Find the lines in the records that carry the word "lego". Copy each one.
---------- DATA IN THIS EXERCISE ----------
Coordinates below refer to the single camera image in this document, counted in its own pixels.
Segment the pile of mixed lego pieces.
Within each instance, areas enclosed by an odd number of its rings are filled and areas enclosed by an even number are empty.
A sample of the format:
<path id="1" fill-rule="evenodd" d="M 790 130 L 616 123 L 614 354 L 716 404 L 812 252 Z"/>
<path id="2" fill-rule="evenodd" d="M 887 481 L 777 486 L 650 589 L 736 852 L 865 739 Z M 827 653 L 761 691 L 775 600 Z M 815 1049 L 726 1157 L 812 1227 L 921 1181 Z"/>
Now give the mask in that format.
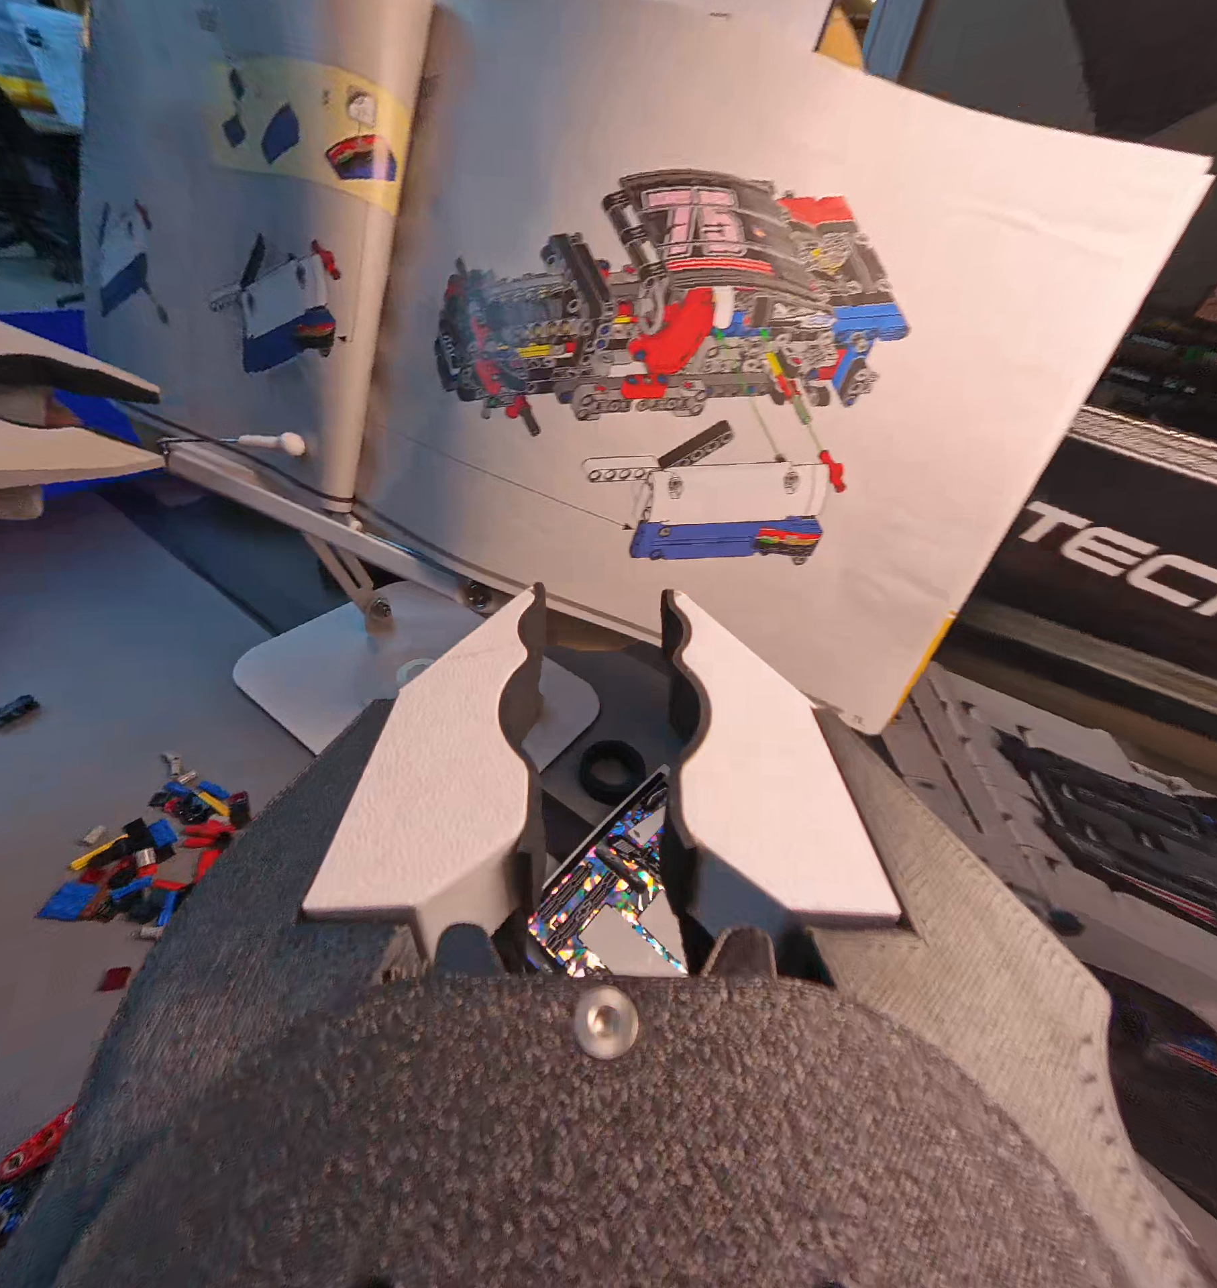
<path id="1" fill-rule="evenodd" d="M 36 911 L 52 926 L 126 926 L 157 944 L 191 892 L 255 816 L 251 796 L 164 755 L 166 778 L 143 815 L 76 842 L 63 881 Z"/>

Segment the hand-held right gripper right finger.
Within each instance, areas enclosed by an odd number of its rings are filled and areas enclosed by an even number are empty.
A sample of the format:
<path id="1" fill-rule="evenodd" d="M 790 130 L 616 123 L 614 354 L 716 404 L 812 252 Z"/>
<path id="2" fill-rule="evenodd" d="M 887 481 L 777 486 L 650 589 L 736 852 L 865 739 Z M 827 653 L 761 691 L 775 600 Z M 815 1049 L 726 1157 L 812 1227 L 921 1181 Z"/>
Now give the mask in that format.
<path id="1" fill-rule="evenodd" d="M 902 933 L 904 910 L 815 704 L 679 589 L 664 592 L 670 774 L 664 887 L 699 975 L 757 933 L 790 975 L 812 933 Z"/>

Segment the black rubber lego tire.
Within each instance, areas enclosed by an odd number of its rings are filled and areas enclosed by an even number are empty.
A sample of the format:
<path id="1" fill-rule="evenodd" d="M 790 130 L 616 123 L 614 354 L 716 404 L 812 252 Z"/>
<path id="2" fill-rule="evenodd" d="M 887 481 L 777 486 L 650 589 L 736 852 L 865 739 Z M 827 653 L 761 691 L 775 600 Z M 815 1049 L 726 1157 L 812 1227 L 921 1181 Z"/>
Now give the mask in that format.
<path id="1" fill-rule="evenodd" d="M 583 792 L 603 806 L 616 806 L 631 798 L 644 778 L 644 757 L 620 739 L 601 739 L 592 743 L 577 764 Z"/>

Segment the lego instruction booklet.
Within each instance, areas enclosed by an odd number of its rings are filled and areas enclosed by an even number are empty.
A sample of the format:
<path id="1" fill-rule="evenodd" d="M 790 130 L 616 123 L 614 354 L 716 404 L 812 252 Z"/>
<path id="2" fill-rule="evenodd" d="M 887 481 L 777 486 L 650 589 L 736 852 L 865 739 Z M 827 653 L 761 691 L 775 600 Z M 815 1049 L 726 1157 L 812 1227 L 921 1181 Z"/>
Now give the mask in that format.
<path id="1" fill-rule="evenodd" d="M 94 354 L 176 442 L 897 711 L 1211 187 L 665 3 L 93 3 Z"/>

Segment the black lego set box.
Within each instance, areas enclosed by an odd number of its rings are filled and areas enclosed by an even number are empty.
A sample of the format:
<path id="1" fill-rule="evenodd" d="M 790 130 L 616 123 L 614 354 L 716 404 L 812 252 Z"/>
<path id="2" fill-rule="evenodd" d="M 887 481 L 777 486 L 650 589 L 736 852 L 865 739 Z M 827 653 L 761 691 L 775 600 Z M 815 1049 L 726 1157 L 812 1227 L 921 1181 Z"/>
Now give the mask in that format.
<path id="1" fill-rule="evenodd" d="M 882 745 L 1100 979 L 1133 1144 L 1217 1220 L 1217 442 L 1085 412 Z"/>

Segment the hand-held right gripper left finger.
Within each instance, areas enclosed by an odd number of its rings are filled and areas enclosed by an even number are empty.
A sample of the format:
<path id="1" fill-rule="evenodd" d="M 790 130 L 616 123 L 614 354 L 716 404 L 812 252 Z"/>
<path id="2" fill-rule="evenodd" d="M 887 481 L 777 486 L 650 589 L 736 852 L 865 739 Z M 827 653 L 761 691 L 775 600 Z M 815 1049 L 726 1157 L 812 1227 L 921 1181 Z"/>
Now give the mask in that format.
<path id="1" fill-rule="evenodd" d="M 408 927 L 434 958 L 455 926 L 496 935 L 536 911 L 549 847 L 522 743 L 544 711 L 545 615 L 532 585 L 398 693 L 305 921 Z"/>

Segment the white metal book stand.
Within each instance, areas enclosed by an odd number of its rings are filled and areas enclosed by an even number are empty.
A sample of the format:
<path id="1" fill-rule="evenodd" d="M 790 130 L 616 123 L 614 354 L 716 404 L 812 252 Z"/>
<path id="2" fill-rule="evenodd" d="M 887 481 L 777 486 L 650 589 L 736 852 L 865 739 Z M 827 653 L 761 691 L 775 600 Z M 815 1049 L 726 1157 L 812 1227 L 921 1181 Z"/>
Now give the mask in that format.
<path id="1" fill-rule="evenodd" d="M 320 755 L 371 704 L 394 699 L 508 604 L 406 545 L 271 486 L 268 463 L 231 442 L 170 442 L 170 474 L 293 528 L 348 597 L 239 659 L 233 680 Z"/>

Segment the blue plastic bin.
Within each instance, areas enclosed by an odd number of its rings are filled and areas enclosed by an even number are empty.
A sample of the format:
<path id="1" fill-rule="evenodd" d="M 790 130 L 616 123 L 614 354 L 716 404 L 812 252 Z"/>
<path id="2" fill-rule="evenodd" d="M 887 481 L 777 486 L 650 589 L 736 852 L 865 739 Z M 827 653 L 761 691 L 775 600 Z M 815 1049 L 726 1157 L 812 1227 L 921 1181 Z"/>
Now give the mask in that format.
<path id="1" fill-rule="evenodd" d="M 0 312 L 0 322 L 52 340 L 61 347 L 88 352 L 86 312 L 82 307 Z M 86 429 L 93 429 L 131 447 L 143 447 L 140 433 L 134 429 L 134 422 L 113 400 L 65 390 L 55 390 L 53 398 L 69 414 L 84 422 Z M 55 481 L 52 486 L 41 486 L 41 490 L 45 499 L 53 499 L 69 493 L 94 493 L 109 483 L 109 477 L 96 477 L 79 481 Z"/>

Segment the black office chair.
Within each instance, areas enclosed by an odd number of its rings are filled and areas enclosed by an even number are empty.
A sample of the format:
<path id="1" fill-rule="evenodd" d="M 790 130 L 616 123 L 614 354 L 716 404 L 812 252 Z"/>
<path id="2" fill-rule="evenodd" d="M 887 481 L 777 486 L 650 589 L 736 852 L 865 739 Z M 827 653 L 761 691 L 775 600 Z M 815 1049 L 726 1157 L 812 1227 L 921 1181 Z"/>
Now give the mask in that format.
<path id="1" fill-rule="evenodd" d="M 0 87 L 0 252 L 30 247 L 61 283 L 84 282 L 82 140 L 40 131 Z"/>

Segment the red lego beam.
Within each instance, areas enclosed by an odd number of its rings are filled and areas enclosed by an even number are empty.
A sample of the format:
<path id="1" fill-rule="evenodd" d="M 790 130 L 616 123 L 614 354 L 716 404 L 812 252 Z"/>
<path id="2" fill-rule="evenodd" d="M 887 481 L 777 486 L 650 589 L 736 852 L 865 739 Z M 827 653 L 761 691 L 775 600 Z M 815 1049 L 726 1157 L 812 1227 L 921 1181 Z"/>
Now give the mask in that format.
<path id="1" fill-rule="evenodd" d="M 26 1141 L 22 1141 L 14 1151 L 9 1151 L 2 1159 L 0 1159 L 0 1187 L 14 1184 L 16 1181 L 38 1174 L 40 1169 L 47 1169 L 53 1157 L 57 1155 L 71 1120 L 73 1120 L 76 1107 L 69 1104 L 65 1111 L 61 1111 L 55 1119 L 52 1119 L 45 1127 L 40 1127 L 33 1137 L 29 1137 Z"/>

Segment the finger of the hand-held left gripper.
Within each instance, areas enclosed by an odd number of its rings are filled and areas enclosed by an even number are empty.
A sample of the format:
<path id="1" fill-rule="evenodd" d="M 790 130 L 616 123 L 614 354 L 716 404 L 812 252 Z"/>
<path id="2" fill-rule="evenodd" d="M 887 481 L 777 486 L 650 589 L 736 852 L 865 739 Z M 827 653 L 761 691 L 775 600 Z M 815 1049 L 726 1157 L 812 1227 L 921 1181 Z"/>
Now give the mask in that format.
<path id="1" fill-rule="evenodd" d="M 161 390 L 90 354 L 0 321 L 0 384 L 160 405 Z"/>
<path id="2" fill-rule="evenodd" d="M 52 390 L 0 390 L 0 521 L 40 519 L 48 486 L 161 465 L 160 453 L 88 429 Z"/>

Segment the printed wall sheet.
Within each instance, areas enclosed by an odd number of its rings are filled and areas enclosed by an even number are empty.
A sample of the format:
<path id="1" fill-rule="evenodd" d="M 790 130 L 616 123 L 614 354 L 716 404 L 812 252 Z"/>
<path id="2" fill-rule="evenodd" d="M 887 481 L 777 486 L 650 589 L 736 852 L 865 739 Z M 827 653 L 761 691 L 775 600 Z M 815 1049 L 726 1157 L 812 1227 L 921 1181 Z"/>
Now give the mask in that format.
<path id="1" fill-rule="evenodd" d="M 26 114 L 82 131 L 86 121 L 84 13 L 47 3 L 0 3 L 0 87 Z"/>
----------
* _TASK SOLUTION_
Segment the pile of mixed lego pieces.
Segment the black rubber lego tire.
Segment the lego instruction booklet.
Segment the black lego set box.
Segment the red lego beam.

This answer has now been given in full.